Reputation: 5144

How to delete a row by reference in data.table?

My question is related to assignment by reference versus copying in data.table. I want to know if one can delete rows by reference, similar to

DT[ , someCol := NULL]

I want to know about

DT[someRow := NULL, ]

I guess there's a good reason for why this function doesn't exist, so maybe you could just point out a good alternative to the usual copying approach, as below. In particular, going with my favourite from example(data.table),

DT = data.table(x = rep(c("a", "b", "c"), each = 3), y = c(1, 3, 6), v = 1:9)
#      x y v
# [1,] a 1 1
# [2,] a 3 2
# [3,] a 6 3
# [4,] b 1 4
# [5,] b 3 5
# [6,] b 6 6
# [7,] c 1 7
# [8,] c 3 8
# [9,] c 6 9

Say I want to delete the first row from this data.table. I know I can do this:

DT <- DT[-1, ]

but often we may want to avoid that, because we are copying the object (and that requires about 3*N memory, if N object.size(DT), as pointed out here. Now I found set(DT, i, j, value). I know how to set specific values (like here: set all values in rows 1 and 2 and columns 2 and 3 to zero)

set(DT, 1:2, 2:3, 0) 
DT
#      x y v
# [1,] a 0 0
# [2,] a 0 0
# [3,] a 6 3
# [4,] b 1 4
# [5,] b 3 5
# [6,] b 6 6
# [7,] c 1 7
# [8,] c 3 8
# [9,] c 6 9

But how can I erase the first two rows, say? Doing

set(DT, 1:2, 1:3, NULL)

sets the entire DT to NULL.

My SQL knowledge is very limited, so you guys tell me: given data.table uses SQL technology, is there an equivalent to the SQL command

DELETE FROM table_name
WHERE some_column=some_value

in data.table?

Upvotes: 176

Answers (8)

ricewhitlam

Reputation: 127

EDIT: Probably avoid this because it appears to be related to this issue: https://github.com/Rdatatable/data.table/issues/3745

Not sure this is a particularly useful answer (for at least two reasons), but figured I would add into the mix. The two reasons this answer is of questionable utility are (1) I would not expect any performance benefits (cpu or ram) over standard data.table operations (spoilers: because it uses standard operations) and (2) because it is not a true data.table solution. I use Rcpp as well.

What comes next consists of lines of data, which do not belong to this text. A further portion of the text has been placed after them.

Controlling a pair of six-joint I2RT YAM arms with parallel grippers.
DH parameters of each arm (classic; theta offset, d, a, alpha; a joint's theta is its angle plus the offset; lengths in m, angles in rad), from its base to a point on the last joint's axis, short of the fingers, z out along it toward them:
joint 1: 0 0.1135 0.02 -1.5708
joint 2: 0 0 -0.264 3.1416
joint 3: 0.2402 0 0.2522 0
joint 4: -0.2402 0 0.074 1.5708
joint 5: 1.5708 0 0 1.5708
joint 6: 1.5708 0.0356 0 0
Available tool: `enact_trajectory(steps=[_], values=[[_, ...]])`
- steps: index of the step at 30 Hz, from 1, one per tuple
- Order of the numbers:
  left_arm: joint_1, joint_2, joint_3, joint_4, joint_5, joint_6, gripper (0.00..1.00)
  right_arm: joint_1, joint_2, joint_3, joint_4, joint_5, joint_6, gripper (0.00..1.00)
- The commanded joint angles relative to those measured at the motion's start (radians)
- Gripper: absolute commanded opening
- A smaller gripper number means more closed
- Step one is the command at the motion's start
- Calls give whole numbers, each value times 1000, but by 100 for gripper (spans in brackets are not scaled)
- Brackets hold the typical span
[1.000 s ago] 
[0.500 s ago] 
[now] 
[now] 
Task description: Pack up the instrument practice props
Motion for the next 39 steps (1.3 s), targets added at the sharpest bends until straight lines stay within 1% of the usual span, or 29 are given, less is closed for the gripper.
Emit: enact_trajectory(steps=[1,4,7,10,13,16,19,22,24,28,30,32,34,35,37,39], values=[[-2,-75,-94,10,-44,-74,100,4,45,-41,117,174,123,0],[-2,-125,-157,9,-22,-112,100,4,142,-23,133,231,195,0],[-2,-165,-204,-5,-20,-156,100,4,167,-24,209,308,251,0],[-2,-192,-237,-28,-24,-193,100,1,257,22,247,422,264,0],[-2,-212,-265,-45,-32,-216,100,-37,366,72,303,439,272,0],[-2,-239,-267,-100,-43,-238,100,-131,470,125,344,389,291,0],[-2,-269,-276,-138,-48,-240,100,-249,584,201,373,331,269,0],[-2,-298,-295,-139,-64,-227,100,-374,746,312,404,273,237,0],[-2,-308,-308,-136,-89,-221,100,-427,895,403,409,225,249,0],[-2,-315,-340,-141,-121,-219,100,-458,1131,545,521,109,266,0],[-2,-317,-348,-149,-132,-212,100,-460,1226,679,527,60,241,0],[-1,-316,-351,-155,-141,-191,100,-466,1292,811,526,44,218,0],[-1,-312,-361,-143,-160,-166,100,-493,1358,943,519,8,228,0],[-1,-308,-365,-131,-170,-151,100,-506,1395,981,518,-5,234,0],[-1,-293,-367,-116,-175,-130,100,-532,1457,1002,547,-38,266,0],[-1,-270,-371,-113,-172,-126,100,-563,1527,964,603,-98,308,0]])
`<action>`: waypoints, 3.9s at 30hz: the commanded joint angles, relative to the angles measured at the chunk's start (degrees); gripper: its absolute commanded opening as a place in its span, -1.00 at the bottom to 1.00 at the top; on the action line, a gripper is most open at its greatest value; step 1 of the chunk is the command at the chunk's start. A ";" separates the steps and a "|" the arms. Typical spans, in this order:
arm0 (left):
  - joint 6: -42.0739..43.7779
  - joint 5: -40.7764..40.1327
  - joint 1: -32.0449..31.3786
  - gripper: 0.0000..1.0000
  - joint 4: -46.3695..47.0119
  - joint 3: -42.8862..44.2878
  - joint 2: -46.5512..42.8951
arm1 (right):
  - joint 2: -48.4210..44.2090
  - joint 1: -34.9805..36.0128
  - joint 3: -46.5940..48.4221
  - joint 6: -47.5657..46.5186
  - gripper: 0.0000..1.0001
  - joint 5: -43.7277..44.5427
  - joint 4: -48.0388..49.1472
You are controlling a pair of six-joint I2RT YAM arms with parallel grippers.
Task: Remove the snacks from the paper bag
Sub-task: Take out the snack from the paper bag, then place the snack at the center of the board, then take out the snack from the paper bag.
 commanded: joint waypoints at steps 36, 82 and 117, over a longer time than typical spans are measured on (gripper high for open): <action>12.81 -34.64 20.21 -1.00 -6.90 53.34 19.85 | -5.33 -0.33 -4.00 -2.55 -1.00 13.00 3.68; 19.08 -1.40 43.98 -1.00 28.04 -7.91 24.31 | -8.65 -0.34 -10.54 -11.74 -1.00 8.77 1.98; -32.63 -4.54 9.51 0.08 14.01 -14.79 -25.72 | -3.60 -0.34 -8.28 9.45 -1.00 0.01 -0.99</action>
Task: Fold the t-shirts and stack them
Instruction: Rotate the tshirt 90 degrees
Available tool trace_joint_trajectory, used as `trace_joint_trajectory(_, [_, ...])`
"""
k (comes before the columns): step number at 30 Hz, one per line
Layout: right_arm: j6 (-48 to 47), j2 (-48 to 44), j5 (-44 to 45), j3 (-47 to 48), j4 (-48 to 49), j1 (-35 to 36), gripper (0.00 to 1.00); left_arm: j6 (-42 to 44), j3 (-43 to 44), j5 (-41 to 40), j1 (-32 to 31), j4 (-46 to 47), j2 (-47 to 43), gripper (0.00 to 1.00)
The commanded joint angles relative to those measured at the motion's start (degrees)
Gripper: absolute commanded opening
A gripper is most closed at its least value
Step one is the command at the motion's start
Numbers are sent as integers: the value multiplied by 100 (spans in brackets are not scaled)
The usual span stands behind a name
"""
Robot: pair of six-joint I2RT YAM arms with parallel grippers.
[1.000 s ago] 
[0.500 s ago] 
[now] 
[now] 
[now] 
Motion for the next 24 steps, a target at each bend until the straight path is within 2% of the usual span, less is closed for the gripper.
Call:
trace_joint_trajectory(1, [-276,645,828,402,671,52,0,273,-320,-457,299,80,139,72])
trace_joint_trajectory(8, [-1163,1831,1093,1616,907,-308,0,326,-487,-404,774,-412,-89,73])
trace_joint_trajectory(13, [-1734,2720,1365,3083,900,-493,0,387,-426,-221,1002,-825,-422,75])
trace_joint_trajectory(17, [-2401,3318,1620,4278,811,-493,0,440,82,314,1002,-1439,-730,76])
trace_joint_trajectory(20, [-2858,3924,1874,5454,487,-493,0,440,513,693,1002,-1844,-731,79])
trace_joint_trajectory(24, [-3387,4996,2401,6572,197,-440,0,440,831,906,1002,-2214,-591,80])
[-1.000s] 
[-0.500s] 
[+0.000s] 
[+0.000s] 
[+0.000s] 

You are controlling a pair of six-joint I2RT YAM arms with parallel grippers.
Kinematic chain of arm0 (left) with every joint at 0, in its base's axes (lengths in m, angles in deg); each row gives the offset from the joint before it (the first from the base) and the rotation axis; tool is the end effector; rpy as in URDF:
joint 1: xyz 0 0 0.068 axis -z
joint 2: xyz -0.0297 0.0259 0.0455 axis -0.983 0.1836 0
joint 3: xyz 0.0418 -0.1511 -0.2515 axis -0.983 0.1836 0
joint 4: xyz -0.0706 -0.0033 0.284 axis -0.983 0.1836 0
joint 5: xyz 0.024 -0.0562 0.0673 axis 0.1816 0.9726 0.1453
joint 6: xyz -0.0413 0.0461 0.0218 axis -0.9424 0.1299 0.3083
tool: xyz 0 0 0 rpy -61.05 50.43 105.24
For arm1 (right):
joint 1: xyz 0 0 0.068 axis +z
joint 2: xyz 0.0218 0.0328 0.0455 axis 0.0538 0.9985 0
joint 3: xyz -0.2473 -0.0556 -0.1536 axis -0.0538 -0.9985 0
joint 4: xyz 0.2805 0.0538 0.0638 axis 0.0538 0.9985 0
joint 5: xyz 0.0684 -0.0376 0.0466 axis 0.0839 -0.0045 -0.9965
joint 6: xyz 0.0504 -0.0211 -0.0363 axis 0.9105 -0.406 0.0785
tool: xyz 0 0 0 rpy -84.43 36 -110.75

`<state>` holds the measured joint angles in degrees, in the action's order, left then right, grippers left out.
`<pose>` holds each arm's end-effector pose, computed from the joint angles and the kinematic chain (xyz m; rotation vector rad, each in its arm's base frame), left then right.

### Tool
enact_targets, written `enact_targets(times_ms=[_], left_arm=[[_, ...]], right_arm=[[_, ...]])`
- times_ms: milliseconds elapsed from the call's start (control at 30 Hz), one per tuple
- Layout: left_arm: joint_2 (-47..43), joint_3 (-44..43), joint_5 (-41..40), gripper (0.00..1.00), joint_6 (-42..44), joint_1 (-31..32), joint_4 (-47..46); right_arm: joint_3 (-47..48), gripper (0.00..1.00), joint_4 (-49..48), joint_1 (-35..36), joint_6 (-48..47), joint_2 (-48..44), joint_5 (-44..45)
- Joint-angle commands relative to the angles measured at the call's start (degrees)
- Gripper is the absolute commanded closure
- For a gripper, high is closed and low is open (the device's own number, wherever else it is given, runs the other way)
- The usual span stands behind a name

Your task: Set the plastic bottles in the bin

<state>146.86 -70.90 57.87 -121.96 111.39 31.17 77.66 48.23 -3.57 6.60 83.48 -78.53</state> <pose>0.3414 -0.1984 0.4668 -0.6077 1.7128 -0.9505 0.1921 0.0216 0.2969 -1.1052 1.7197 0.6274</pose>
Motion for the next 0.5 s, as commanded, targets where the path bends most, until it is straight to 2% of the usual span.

First, we need a simple Rcpp function that replaces the columns of one data.table with another by reference:

#include <Rcpp.h>
using namespace Rcpp;

// [[Rcpp::export(change_df_by_reference)]]
void change_df_by_reference(DataFrame& DT, const DataFrame& new_DT){ 
    int n = DT.size();
    for(int i = 0; i < n; ++i){
        DT[i] = new_DT[i];
    }
}

Next, we need to create the R wrapper functions. The below seem to work well-enough, but I haven't tested them exhaustively and I doubt that they are perfect:

keeprows <- function(DT, ...){
    if(!("data.table" %in% class(DT))){
        stop("Argument 'DT' must be a data.table")
    }
    k <- data.table::key(DT)
    change_df_by_reference(DT, DT[...])
    if(!is.null(k)){
        data.table::setkeyv(DT, k)
    } 
    return(NULL)
}

removerows <- function(DT, ...){
    if(!("data.table" %in% class(DT))){
      stop("Argument 'DT' must be a data.table")
    }
    k <- data.table::key(DT)
    indices.to.remove <- DT[, TEMP.INDEX.FOR.REMOVAL := .I][..., -TEMP.INDEX.FOR.REMOVAL]
    DT[, TEMP.INDEX.FOR.REMOVAL := NULL]
    change_df_by_reference(DT, DT[indices.to.remove])
    if(!is.null(k)){
      data.table::setkeyv(DT, k)
    } 
    return(NULL)
}

addrows <- function(DT, rows, bottom = TRUE){
    if(!("data.table" %in% class(DT))){
        stop("Argument 'DT' must be a data.table")
    }
    if(!("data.table" %in% class(rows))){
        stop("Argument 'rows' must be a data.table")
    }
    if(!is.logical(bottom)){
        stop("Argument 'bottom' must be a length 1 logical")
    }
    if(length(bottom) != 1 || is.na(bottom)){
        stop("Argument 'bottom' must be a length 1 logical")
    }
    column.names <- colnames(DT)
    rows.column.names <- colnames(rows)
    if(length(column.names) != length(rows.column.names)){
      stop("Columns of arguments 'DT' and 'rows' must match")
    }
    if(!all(column.names %in% rows.column.names) || !all(rows.column.names %in% column.names)){
      stop("Column names of arguments 'DT' and 'rows' must match")
    }
    data.table::setcolorder(rows, column.names)
    column.types <- sapply(DT, class)
    rows.column.types <- sapply(rows, class)
    if(!all(column.types == rows.column.types)){
      stop("Column types of arguments 'DT' and 'rows' must match")
    }
    k <- data.table::key(DT)
    if(bottom){
        change_df_by_reference(DT, data.table::rbindlist(list(DT, rows)))
    } else{
        change_df_by_reference(DT, data.table::rbindlist(list(rows, DT)))
    }
    if(!is.null(k)){
        data.table::setkeyv(DT, k)
    } 
    return(NULL)
}

Upvotes: 0

Lazy

Reputation: 148

This is a version that is inspired by the versions by vc273 and user7114184. When we want to delete "by-reference" we do not want to need to create a new DT for this. But this is in fact not necessary: If we remove all columns from a data table it will become a null data table, which will allow any number of rows. So instead of shifting the columns to a new data table and continuing with that we can actually just shift the columns back to the original data table, and keep using it.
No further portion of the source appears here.